Worum geht es dabei?

Dabei wird in benachteiligten Quartieren versucht, Menschen zu befähigen, die vielleicht wegen ihrer Sprachkenntnisse oder Bildung nicht so beteiligt sind, die Stimme zu erheben und auch ihre Bedürfnisse einzufordern, beispielsweise gegenüber Lokalpolitikern. Bis zur gesamtgesellschaftlichen Verfasstheit und formaleren Dimensionen von Demokratie ist es ein Stück Weg. Aber es fängt irgendwo dort an und wenn wir viele kleine gute Initiativen und subjektive Erfahrungen haben, dann wirkt das am Ende auch auf das gesamte System durch.

Sie haben zu verschiedenen Aspekten von Nachbarschaft geforscht, welches Ergebnis hat Sie überrascht?

Dass Digitalisierung inzwischen eine so große Rolle spielt. Digitale Medien ermöglichen es, das Bedürfnis nach Gemeinschaft zu erfüllen, und zwar praktisch auf Knopfdruck, und gleichzeitig die Individualität aufrechtzuerhalten. Wir haben festgestellt, dass es Nachbarschaftsinitiativen gibt, die sich allein deswegen zusammengefunden haben, weil es Plattformen gibt, auf denen sie sich vernetzen konnten. Das können lokale Facebookgruppen sein oder Apps, die dem nachbarschaftlichen Austausch dienen. Hier haben digitale Plattformen eine viel größere Reichweite und eine viel bessere soziale Durchdringung. Gleichzeitig sehen wir, dass sich Nachbarschaften verändern.
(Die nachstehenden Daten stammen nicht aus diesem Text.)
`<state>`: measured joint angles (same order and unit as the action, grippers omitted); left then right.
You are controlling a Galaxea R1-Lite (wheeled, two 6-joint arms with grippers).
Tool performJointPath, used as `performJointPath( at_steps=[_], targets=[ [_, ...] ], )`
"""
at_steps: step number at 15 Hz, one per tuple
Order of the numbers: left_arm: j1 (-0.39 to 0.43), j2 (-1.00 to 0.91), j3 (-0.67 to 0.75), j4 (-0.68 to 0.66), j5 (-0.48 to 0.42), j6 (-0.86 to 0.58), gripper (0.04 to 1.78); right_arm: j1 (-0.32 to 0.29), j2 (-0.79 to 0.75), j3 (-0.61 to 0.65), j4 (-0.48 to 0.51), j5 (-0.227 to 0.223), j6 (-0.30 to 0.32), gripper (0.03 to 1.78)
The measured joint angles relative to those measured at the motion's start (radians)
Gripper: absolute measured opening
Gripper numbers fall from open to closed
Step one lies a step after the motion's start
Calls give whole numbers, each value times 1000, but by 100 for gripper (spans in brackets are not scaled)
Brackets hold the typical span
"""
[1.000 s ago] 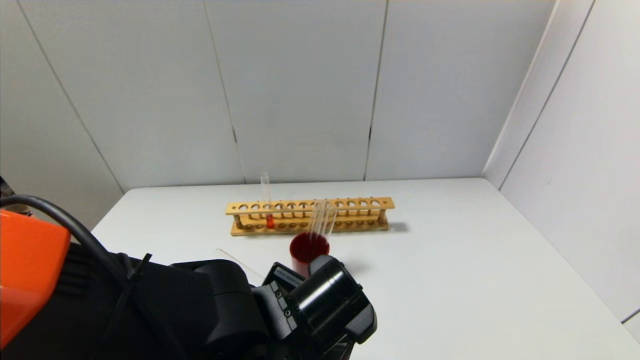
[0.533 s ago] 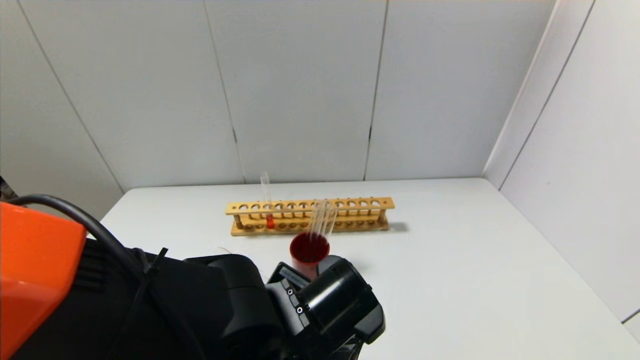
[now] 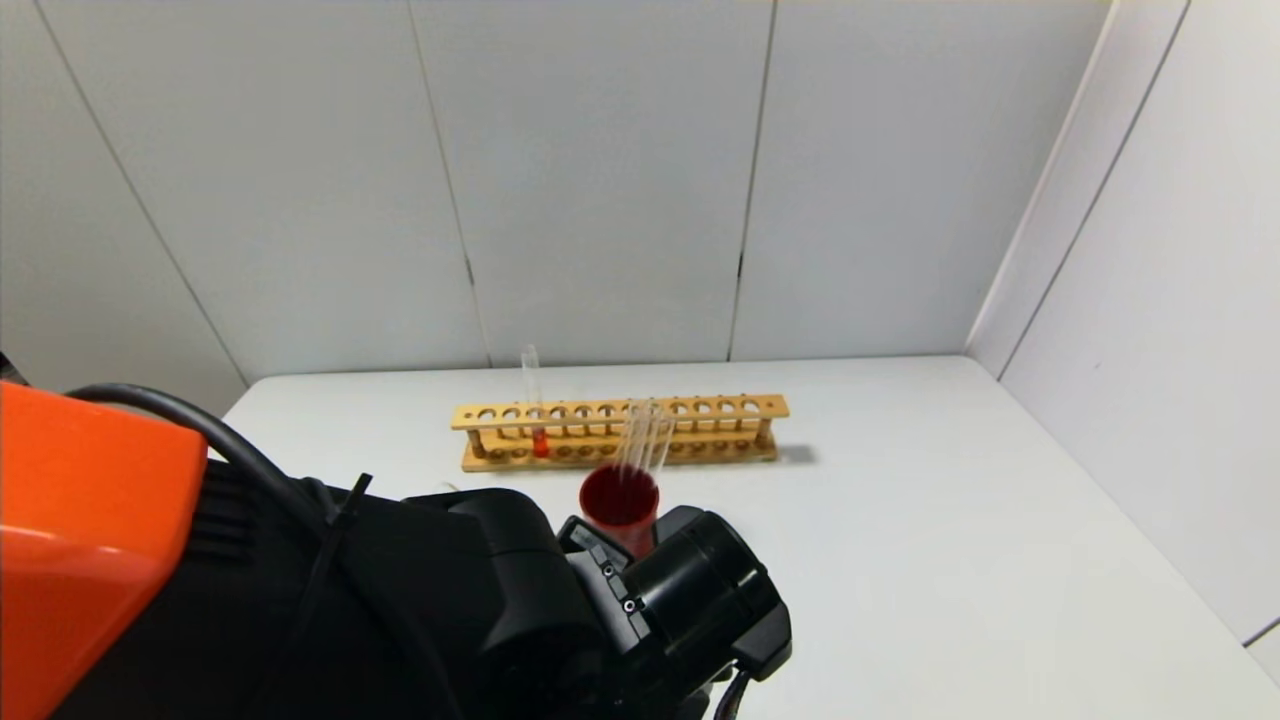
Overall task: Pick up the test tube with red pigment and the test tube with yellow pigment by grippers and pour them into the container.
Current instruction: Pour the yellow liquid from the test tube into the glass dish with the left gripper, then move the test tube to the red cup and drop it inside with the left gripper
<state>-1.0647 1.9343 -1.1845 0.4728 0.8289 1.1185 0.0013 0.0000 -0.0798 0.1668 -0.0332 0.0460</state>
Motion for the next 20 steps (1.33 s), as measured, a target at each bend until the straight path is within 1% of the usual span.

Früher kannten sich die Leute nur vom Sehen in der Nachbarschaft. Und wenn sie nicht so eng miteinander waren, hat man eben mal übers Wetter geredet oder sich ein Paket rübergebracht. Sonst wusste man nicht viel voneinander. Heutzutage kann man in sozialen Medien gucken und findet so überhaupt erst Menschen in der Nähe. Oder erfährt, was der Nachbar arbeitet oder welche politischen Meinungen er teilt. Das kann dann im nachbarschaftlichen Miteinander Auswirkungen haben oder dazu führen, dass sich Leute zusammentun, um etwas gemeinsam zu initiieren oder zu gestalten. Das ist eine neue Qualität, die durch diese digitalen Tools in die Nachbarschaften hineinkommt.